Di dalam prasasti Luitan tidak disebutkan adanya sanksi bagi petugas kerajaan
yang melakukan penyelewengan, sehingga kita tidak dapat memastikan ada hukuman
bagi mereka atau tidak.

BAB III
KESIMPULAN

Sesuatu kajian terhadap mekanisme pemungutan pajak dapat menunjukkan gambaran


adanya penyelewengan dalam pelaksanaan pungutan pajak.
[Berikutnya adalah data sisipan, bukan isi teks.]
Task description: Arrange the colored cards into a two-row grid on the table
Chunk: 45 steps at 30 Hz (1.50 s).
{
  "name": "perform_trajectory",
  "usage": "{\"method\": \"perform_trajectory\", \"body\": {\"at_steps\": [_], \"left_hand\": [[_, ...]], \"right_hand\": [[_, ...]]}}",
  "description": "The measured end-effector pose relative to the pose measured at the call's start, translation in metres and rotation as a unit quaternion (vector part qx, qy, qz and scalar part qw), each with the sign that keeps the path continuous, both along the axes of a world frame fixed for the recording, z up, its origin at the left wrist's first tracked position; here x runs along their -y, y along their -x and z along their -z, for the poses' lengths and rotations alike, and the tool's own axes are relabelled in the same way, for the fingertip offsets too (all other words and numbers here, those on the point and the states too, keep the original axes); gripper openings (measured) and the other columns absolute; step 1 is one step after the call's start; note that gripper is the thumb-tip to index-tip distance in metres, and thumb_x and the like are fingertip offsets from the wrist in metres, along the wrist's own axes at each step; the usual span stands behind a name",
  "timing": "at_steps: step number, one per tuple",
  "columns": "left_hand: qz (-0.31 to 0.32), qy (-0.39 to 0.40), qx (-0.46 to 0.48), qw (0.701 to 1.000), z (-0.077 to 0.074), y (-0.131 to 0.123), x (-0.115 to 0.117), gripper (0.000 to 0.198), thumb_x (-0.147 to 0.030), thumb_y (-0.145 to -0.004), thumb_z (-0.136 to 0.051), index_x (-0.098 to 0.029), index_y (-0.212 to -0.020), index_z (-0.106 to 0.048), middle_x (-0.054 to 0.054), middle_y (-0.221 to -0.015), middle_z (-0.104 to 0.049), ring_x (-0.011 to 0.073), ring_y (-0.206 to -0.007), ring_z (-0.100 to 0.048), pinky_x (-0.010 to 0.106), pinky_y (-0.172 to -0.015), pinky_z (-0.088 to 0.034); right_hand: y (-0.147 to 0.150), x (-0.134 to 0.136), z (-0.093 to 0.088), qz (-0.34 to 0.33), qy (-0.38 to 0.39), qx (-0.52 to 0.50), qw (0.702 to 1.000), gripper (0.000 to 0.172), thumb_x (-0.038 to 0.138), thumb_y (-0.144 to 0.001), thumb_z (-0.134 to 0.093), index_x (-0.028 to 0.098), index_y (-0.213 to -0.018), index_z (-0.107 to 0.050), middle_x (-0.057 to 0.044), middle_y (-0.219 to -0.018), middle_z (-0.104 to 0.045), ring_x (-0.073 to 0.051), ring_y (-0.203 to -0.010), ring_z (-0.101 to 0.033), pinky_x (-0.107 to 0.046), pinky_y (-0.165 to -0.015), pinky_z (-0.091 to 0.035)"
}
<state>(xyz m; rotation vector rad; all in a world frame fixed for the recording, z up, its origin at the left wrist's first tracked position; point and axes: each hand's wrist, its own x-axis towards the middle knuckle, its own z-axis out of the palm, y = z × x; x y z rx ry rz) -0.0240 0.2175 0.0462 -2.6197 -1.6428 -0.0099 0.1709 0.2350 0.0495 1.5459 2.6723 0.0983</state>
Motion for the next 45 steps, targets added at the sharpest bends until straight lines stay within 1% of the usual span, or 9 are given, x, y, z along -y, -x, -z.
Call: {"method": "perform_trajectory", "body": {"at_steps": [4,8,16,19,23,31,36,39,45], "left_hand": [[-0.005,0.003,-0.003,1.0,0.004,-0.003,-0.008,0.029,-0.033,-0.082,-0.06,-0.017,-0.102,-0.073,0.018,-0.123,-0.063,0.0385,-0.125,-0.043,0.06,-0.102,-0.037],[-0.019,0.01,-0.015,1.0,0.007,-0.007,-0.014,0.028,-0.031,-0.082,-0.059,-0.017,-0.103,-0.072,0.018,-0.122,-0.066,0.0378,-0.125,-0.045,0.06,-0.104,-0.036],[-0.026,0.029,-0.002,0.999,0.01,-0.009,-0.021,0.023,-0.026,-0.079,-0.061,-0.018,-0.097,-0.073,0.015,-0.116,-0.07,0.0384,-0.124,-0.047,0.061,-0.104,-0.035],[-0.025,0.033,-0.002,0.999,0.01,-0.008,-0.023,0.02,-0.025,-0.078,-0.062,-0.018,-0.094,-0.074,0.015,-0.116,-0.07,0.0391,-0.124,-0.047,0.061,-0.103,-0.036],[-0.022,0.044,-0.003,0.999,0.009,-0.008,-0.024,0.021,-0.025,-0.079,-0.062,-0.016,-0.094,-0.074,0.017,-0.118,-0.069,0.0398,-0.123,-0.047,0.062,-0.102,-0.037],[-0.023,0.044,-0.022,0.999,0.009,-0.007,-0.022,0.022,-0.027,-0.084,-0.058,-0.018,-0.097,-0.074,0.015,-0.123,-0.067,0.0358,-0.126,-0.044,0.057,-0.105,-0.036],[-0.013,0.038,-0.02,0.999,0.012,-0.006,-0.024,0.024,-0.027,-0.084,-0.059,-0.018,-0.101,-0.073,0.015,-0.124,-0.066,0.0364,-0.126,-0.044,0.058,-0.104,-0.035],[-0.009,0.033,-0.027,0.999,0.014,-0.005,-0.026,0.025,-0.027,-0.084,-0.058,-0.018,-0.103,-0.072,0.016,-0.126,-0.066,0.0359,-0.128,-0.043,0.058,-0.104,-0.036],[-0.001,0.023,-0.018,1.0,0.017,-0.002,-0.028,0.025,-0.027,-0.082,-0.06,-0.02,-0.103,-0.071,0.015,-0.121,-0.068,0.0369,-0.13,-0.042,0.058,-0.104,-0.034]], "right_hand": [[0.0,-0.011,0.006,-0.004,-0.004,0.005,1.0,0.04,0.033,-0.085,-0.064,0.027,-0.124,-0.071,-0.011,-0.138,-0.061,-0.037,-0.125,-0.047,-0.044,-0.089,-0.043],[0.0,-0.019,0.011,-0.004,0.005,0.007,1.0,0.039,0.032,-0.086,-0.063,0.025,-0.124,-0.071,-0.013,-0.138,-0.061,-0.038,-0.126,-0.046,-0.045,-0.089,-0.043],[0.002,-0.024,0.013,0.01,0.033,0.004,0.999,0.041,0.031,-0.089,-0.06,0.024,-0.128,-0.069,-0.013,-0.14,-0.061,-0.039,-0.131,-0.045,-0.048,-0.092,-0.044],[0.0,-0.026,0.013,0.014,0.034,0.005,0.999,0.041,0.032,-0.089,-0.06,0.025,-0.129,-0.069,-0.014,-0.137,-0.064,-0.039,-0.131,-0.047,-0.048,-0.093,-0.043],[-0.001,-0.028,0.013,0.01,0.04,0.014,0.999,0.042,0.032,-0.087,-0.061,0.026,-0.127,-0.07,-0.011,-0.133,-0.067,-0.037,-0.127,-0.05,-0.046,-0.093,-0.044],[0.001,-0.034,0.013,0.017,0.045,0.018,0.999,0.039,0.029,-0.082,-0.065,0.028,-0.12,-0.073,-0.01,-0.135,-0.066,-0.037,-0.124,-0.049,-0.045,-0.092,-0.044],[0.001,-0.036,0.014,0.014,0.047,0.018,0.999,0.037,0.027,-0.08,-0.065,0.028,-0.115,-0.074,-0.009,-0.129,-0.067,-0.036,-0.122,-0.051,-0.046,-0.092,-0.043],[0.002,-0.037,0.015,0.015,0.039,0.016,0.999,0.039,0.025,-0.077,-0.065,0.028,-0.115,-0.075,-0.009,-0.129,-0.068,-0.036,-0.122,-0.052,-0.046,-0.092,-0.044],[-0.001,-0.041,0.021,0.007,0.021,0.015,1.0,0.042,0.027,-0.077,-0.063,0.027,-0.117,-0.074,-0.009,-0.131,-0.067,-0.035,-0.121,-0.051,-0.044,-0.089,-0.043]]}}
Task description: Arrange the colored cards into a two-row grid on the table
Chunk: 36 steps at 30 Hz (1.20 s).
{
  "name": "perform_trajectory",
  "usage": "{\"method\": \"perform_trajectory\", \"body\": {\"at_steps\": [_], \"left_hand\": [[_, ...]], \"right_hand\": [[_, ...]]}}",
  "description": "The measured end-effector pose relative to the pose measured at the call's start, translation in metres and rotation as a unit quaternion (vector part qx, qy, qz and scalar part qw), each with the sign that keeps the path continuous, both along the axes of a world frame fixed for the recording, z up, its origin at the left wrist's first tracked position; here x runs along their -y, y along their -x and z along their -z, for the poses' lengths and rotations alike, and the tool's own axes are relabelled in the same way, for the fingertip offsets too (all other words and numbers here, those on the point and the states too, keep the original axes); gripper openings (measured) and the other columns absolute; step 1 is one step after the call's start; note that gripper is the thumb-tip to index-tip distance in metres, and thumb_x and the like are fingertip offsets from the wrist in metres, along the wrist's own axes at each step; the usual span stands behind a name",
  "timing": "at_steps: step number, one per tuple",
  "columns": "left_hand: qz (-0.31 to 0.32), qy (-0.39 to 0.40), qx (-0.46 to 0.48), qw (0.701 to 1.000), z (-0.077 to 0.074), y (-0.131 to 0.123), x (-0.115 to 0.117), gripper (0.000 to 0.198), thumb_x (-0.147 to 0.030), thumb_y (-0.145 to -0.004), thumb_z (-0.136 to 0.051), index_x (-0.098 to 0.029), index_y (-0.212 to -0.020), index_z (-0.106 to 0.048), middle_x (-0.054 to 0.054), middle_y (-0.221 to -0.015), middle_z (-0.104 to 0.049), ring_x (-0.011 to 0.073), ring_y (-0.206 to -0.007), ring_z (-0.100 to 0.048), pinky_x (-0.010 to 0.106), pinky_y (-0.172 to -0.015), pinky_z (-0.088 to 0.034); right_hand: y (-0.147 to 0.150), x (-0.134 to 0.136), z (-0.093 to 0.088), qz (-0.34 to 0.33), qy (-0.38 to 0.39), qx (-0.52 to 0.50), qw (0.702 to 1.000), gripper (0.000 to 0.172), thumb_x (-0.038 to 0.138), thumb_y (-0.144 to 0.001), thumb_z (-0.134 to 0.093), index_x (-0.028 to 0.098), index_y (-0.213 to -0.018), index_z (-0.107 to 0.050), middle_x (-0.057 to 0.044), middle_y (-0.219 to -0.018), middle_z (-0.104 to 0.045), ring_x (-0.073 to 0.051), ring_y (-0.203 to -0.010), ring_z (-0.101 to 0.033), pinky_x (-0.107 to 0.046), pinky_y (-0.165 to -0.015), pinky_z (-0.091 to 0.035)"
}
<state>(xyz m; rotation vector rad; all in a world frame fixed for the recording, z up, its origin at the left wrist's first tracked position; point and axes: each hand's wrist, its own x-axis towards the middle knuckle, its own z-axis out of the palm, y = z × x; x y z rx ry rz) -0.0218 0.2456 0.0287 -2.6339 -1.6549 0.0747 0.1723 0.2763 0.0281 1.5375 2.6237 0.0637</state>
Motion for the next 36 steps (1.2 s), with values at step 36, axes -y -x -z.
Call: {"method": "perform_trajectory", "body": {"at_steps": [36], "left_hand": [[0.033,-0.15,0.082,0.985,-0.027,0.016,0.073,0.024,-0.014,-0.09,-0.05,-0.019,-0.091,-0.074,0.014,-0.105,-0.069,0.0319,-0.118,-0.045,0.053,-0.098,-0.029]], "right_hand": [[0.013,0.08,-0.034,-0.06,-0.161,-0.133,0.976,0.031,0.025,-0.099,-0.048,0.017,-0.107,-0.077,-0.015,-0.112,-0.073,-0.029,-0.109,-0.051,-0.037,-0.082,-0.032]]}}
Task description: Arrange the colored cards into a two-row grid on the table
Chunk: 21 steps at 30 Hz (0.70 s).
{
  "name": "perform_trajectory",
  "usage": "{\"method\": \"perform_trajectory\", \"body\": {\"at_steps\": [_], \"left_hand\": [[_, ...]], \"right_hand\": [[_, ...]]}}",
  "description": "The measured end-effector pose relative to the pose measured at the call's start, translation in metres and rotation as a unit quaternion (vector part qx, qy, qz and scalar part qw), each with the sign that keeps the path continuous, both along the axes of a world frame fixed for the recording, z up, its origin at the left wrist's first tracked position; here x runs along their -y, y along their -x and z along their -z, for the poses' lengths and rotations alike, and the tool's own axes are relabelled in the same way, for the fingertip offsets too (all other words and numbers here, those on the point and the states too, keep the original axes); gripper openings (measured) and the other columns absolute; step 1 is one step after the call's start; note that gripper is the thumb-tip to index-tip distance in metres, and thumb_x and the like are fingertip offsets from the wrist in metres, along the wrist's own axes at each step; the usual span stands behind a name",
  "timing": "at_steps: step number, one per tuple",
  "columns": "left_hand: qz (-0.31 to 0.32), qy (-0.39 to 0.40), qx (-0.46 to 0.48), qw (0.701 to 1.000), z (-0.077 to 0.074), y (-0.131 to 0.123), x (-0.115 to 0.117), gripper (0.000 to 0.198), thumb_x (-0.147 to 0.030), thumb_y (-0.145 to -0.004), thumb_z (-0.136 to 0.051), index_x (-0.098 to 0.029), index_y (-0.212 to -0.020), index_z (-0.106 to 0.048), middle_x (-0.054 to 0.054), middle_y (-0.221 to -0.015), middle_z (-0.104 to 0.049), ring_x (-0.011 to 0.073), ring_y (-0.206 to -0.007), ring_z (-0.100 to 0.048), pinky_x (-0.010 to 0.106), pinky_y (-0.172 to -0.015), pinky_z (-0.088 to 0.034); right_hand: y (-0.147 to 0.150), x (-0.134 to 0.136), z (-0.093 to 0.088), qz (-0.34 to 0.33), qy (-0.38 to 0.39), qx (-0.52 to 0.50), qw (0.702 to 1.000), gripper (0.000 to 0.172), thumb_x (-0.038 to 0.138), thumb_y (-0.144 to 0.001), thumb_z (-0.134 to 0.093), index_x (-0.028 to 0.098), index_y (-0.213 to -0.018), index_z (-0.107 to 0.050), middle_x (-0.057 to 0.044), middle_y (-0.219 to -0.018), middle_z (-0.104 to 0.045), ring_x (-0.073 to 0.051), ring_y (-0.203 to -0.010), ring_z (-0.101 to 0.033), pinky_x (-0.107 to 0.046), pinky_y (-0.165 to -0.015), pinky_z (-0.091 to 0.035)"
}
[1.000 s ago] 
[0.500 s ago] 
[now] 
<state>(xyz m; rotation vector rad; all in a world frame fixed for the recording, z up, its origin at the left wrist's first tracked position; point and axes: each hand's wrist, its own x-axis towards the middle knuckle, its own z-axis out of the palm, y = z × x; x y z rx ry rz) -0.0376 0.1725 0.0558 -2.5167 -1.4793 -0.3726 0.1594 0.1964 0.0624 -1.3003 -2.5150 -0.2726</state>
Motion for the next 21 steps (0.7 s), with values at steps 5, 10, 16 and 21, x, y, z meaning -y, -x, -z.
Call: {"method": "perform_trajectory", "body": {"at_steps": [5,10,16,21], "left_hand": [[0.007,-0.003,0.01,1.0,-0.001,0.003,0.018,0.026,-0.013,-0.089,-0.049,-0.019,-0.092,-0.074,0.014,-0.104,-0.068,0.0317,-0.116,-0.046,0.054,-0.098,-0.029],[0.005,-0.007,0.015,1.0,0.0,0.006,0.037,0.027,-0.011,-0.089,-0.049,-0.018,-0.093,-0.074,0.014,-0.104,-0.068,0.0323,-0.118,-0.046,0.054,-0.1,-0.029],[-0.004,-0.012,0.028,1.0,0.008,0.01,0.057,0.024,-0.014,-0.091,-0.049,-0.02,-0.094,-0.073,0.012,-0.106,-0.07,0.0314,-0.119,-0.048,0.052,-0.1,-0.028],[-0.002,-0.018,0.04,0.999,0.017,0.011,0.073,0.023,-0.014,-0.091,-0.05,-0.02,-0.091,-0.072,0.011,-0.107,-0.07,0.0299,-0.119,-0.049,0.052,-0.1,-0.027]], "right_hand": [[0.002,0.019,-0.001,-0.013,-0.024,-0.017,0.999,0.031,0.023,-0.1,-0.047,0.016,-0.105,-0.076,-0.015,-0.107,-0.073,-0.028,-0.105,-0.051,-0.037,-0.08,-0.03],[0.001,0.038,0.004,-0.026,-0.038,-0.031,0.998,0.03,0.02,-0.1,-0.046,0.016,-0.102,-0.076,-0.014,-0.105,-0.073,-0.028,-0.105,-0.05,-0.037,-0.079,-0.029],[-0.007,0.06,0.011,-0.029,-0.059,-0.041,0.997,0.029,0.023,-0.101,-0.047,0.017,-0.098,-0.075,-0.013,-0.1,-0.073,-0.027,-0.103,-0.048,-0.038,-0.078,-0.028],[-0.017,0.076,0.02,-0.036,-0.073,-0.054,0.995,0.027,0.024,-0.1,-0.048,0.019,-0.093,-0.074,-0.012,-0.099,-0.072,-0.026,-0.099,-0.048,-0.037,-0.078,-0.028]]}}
Luas sawah yang seharusnya 2/3
tampah, dihitung menjadi 1 tampah oleh petugas pajak, sehingga mengakibatkan petani harus
membayar pajak lebih tinggi. Akibat hal ini, para petani mengajukan protes atas pajak yang
terlalu tinggi. Pihak kerajaan pun mengakui kelalaian pengukuran tersebut dengan
dikeluarkannya prasasti Luitan oleh Rakryan Mapatih i Hino atas izin dari raja.